In our simple example above, the target is the text file draft_journal_entry.txt
. This file is created with the touch
command in the second line. We can check the journal
folder to see the contents.
$ cd ../research-project/journal
$ ls
## makefile
Let us know use the make
command to see if the makefile
is properly executed.
$ cd ../research-project/journal
$ make draft_journal_entry.txt
## touch draft_journal_entry.txt
It seems like this has worked properly. We have created a new file with our command in the makefile
. Let us try running it again and see what happens.
$ cd ../research-project/journal
$ make draft_journal_entry.txt
## make: 'draft_journal_entry.txt' is up to date.
Interesting, it tells us that the commands are up to date. This means that there is nothing to be done.
Now let us do something more complex.
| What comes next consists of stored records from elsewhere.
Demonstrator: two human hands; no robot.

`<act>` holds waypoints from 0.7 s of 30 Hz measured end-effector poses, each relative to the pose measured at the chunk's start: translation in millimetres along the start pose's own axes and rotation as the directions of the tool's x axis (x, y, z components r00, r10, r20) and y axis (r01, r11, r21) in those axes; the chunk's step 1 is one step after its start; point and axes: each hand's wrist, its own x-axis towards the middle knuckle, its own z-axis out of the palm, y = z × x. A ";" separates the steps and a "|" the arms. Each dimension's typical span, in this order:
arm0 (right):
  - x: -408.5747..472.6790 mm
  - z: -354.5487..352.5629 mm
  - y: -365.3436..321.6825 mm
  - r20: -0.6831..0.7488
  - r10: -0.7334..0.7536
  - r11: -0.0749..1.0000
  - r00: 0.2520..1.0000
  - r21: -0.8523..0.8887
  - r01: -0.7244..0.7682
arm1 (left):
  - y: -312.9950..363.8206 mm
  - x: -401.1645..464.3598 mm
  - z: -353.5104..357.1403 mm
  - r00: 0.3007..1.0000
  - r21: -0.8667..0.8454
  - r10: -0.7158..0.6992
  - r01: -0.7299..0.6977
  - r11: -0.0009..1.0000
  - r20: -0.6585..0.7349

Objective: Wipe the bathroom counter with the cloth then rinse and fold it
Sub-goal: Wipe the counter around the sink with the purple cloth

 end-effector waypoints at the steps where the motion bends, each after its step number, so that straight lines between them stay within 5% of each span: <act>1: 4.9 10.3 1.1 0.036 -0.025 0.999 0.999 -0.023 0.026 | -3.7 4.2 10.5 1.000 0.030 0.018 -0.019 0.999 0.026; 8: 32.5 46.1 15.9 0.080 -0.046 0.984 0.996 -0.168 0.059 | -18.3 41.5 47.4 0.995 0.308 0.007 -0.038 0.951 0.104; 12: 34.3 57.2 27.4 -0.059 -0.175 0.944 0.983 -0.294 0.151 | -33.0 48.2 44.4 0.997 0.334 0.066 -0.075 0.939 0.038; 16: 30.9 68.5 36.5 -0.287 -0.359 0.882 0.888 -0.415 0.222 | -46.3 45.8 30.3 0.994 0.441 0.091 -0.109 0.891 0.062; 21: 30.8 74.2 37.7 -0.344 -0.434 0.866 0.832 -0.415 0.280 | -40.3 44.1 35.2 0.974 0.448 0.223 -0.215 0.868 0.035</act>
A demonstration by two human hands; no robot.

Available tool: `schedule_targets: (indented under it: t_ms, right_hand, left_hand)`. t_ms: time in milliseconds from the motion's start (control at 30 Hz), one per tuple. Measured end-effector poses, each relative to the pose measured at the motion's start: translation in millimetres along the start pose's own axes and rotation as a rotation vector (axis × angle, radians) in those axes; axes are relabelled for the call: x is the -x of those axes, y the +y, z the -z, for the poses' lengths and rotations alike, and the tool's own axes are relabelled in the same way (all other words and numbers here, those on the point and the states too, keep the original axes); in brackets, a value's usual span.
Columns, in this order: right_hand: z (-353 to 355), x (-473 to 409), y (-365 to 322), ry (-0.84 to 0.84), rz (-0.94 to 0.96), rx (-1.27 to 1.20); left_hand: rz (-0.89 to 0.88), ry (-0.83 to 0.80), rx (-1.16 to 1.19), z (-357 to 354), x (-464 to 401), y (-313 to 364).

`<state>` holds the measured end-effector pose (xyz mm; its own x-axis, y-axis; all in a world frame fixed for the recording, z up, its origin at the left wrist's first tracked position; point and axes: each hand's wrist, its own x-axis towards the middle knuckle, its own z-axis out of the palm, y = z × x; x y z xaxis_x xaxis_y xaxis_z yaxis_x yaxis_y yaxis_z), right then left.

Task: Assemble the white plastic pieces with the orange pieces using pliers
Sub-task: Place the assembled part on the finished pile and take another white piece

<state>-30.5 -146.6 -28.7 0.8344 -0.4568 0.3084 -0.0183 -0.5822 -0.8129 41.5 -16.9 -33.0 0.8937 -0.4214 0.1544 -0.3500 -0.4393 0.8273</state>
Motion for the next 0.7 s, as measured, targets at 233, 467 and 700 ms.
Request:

Let us add a table of contents to our journal,
$ cd ../research-project/journal
$ echo "1. 2022-02-11-Lecture-Stellenbosch" > toc.txt
$ ls
## draft_journal_entry.txt
## makefile
## toc.txt
Next, let us edit our makefile
in VS Code to include the following lines,
readme.txt: toc.txt
echo "This journal contains the following number of entries:" > readme.txt
wc -l toc.txt | grep -P -o "[0-9]+" >> readme.txt
Now let us run make
with the readme.txt
as the target.
$ cd ../research-project/journal
$ make readme.txt
## echo "This journal contains the following number of entries:" > readme.txt
## wc -l toc.txt | egrep -o "[0-9]+" >> readme.txt
To see that this works, let us look at the contents of readme.txt
.
$ cd ../research-project/journal
$ cat readme.txt
## This journal contains the following number of entries:
## 1
Now let’s modify toc.txt
then we’ll try running make
again.
$ cd ../research-project/journal
$ echo "2. 2022-02-12-Chilling-SomersetWest" >> toc.txt
$ make readme.txt
$ cat readme.txt
## echo "This journal contains the following number of entries:" > readme.txt
## wc -l toc.txt | egrep -o "[0-9]+" >> readme.txt
## This journal contains the following number of entries:
## 2
In order to simplify the make
experience, we can create a rule at the top of our makefile
called all
where we can list all of the files that are built by the makefile
. By adding the all
target we can simply run make
without any arguments in order to build all of the targets in the makefile
.
Let us edit our makefile
in VS Code so that it looks as follows,
all: draft_journal_entry.txt readme.txt
draft_journal_entry.txt:
touch draft_journal_entry.txt
readme.txt: toc.txt
echo "This journal contains the following number of entries:" > readme.txt
wc -l toc.txt | egrep -o "[0-9]+" >> readme.txt
clean:
rm draft_journal_entry.txt
rm readme.txt
We add the clean
rule to destroy the files created in our makefile
. Normally you wouldn’t do this, but for the purpose of the lecture it helps to keep the folder empty if we want to repeat the process from the start.
Let’s save and close our makefile
then let’s test it out. First let’s clean up our repository:
$ cd ../research-project/journal
$ make clean
$ ls
## rm draft_journal_entry.txt
## rm readme.txt
## makefile
## toc.txt
The clean
command works like expected. Now let us simply run the makefile
and check that it executes the correct commands.
$ cd ../research-project/journal
$ make
$ ls
## touch draft_journal_entry.txt
## echo "This journal contains the following number of entries:" > readme.txt
## wc -l toc.txt | egrep -o "[0-9]+" >> readme.txt
## draft_journal_entry.txt
## makefile
## readme.txt
## toc.txt
It does exactly what we wanted it to do. Success!
In the next lecture we will be looking at some examples that include R
scripts, so that we can show how powerful make
really can be. However, even if you didn’t understand it all fully, you might already feel like this is something that could be useful in automating a lot of processes.
This has been a lot of information to process. Hopefully you found it useful. We will be seeing more on shell commands in some of our other lectures, so this work will not go to waste.
There are many topics that we did not cover, in particular SSH, but we will perhaps have time to look at some more ideas as we continue the course. Especially toward the end of the course when we talk about cloud computing.
There is so much you can do with the command line, that there is even a book called “Data Science at the Command Line”. It is worth checking out if you are interested.